Would you repeat the listing below verbatim and drop the images?

::::::::

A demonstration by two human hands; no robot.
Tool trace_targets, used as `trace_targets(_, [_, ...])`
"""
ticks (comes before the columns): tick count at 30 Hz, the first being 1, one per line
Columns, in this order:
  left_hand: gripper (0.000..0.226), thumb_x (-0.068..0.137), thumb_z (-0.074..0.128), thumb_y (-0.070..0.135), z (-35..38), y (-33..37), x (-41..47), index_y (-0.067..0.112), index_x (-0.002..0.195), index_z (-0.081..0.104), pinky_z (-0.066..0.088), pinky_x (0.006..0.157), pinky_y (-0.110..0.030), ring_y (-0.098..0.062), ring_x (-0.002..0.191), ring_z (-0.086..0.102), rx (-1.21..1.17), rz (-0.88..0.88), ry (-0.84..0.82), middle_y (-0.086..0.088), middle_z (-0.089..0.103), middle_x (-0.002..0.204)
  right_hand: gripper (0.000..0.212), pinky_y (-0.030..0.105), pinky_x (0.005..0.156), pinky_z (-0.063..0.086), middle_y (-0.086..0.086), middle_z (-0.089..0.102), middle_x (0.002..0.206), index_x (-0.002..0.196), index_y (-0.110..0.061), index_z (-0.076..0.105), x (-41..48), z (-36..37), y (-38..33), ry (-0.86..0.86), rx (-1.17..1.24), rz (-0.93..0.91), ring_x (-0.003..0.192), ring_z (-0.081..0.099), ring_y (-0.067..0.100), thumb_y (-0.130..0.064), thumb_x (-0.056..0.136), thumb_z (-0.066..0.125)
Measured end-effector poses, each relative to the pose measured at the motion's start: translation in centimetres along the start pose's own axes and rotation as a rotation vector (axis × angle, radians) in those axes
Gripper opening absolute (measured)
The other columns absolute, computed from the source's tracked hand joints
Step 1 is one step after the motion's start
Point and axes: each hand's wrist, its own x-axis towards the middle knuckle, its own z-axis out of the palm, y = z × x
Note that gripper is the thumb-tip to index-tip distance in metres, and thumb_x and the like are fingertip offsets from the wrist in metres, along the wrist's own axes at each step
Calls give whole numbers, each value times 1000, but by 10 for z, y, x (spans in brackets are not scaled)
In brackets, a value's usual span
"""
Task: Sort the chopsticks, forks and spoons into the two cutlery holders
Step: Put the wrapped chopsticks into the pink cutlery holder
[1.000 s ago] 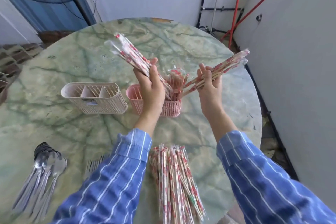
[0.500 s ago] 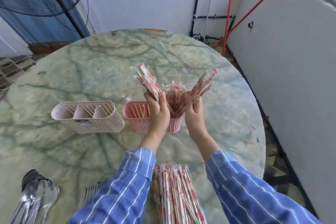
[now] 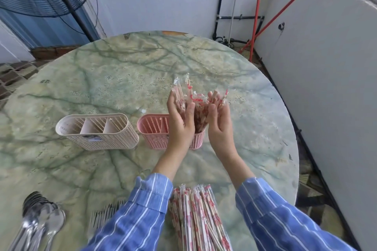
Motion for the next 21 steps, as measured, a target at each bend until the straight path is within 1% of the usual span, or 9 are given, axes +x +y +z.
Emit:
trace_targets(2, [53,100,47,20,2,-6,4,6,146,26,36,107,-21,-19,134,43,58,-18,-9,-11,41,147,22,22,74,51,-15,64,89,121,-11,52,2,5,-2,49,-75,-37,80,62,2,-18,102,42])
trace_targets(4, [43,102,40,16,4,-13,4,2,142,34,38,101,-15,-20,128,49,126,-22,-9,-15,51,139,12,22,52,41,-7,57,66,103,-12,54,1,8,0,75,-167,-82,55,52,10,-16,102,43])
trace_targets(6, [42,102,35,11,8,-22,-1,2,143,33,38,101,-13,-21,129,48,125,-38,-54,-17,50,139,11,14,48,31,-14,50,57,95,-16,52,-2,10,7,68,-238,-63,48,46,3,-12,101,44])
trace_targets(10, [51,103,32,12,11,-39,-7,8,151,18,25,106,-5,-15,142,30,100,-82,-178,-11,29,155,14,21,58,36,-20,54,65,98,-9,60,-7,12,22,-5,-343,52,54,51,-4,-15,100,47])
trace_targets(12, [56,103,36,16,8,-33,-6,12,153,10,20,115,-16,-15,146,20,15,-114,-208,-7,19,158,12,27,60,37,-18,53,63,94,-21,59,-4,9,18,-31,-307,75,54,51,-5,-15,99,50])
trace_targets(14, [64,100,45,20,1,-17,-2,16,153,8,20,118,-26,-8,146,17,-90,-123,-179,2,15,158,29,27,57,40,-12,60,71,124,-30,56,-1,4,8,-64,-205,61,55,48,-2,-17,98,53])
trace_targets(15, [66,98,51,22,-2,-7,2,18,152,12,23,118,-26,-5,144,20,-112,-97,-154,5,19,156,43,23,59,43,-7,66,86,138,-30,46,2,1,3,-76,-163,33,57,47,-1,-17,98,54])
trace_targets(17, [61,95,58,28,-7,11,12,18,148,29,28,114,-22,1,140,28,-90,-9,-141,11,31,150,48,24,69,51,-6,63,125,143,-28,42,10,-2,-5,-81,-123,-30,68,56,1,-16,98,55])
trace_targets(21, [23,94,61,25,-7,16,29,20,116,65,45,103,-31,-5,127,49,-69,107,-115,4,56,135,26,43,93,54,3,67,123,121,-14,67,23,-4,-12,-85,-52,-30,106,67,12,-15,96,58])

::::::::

● **Task result**:
A demonstration by two human hands; no robot.
Tool trace_targets, used as `trace_targets(_, [_, ...])`
"""
ticks (comes before the columns): tick count at 30 Hz, the first being 1, one per line
Columns, in this order:
  left_hand: gripper (0.000..0.226), thumb_x (-0.068..0.137), thumb_z (-0.074..0.128), thumb_y (-0.070..0.135), z (-35..38), y (-33..37), x (-41..47), index_y (-0.067..0.112), index_x (-0.002..0.195), index_z (-0.081..0.104), pinky_z (-0.066..0.088), pinky_x (0.006..0.157), pinky_y (-0.110..0.030), ring_y (-0.098..0.062), ring_x (-0.002..0.191), ring_z (-0.086..0.102), rx (-1.21..1.17), rz (-0.88..0.88), ry (-0.84..0.82), middle_y (-0.086..0.088), middle_z (-0.089..0.103), middle_x (-0.002..0.204)
  right_hand: gripper (0.000..0.212), pinky_y (-0.030..0.105), pinky_x (0.005..0.156), pinky_z (-0.063..0.086), middle_y (-0.086..0.086), middle_z (-0.089..0.102), middle_x (0.002..0.206), index_x (-0.002..0.196), index_y (-0.110..0.061), index_z (-0.076..0.105), x (-41..48), z (-36..37), y (-38..33), ry (-0.86..0.86), rx (-1.17..1.24), rz (-0.93..0.91), ring_x (-0.003..0.192), ring_z (-0.081..0.099), ring_y (-0.067..0.100), thumb_y (-0.130..0.064), thumb_x (-0.056..0.136), thumb_z (-0.066..0.125)
Measured end-effector poses, each relative to the pose measured at the motion's start: translation in centimetres along the start pose's own axes and rotation as a rotation vector (axis × angle, radians) in those axes
Gripper opening absolute (measured)
The other columns absolute, computed from the source's tracked hand joints
Step 1 is one step after the motion's start
Point and axes: each hand's wrist, its own x-axis towards the middle knuckle, its own z-axis out of the palm, y = z × x
Note that gripper is the thumb-tip to index-tip distance in metres, and thumb_x and the like are fingertip offsets from the wrist in metres, along the wrist's own axes at each step
Calls give whole numbers, each value times 1000, but by 10 for z, y, x (spans in brackets are not scaled)
In brackets, a value's usual span
"""
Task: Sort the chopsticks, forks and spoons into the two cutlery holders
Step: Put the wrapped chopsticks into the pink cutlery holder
[1.000 s ago] 
[0.500 s ago] 
[now] 
Motion for the next 21 steps, as measured, a target at each bend until the straight path is within 1% of the usual span, or 9 are given, axes +x +y +z.
Emit:
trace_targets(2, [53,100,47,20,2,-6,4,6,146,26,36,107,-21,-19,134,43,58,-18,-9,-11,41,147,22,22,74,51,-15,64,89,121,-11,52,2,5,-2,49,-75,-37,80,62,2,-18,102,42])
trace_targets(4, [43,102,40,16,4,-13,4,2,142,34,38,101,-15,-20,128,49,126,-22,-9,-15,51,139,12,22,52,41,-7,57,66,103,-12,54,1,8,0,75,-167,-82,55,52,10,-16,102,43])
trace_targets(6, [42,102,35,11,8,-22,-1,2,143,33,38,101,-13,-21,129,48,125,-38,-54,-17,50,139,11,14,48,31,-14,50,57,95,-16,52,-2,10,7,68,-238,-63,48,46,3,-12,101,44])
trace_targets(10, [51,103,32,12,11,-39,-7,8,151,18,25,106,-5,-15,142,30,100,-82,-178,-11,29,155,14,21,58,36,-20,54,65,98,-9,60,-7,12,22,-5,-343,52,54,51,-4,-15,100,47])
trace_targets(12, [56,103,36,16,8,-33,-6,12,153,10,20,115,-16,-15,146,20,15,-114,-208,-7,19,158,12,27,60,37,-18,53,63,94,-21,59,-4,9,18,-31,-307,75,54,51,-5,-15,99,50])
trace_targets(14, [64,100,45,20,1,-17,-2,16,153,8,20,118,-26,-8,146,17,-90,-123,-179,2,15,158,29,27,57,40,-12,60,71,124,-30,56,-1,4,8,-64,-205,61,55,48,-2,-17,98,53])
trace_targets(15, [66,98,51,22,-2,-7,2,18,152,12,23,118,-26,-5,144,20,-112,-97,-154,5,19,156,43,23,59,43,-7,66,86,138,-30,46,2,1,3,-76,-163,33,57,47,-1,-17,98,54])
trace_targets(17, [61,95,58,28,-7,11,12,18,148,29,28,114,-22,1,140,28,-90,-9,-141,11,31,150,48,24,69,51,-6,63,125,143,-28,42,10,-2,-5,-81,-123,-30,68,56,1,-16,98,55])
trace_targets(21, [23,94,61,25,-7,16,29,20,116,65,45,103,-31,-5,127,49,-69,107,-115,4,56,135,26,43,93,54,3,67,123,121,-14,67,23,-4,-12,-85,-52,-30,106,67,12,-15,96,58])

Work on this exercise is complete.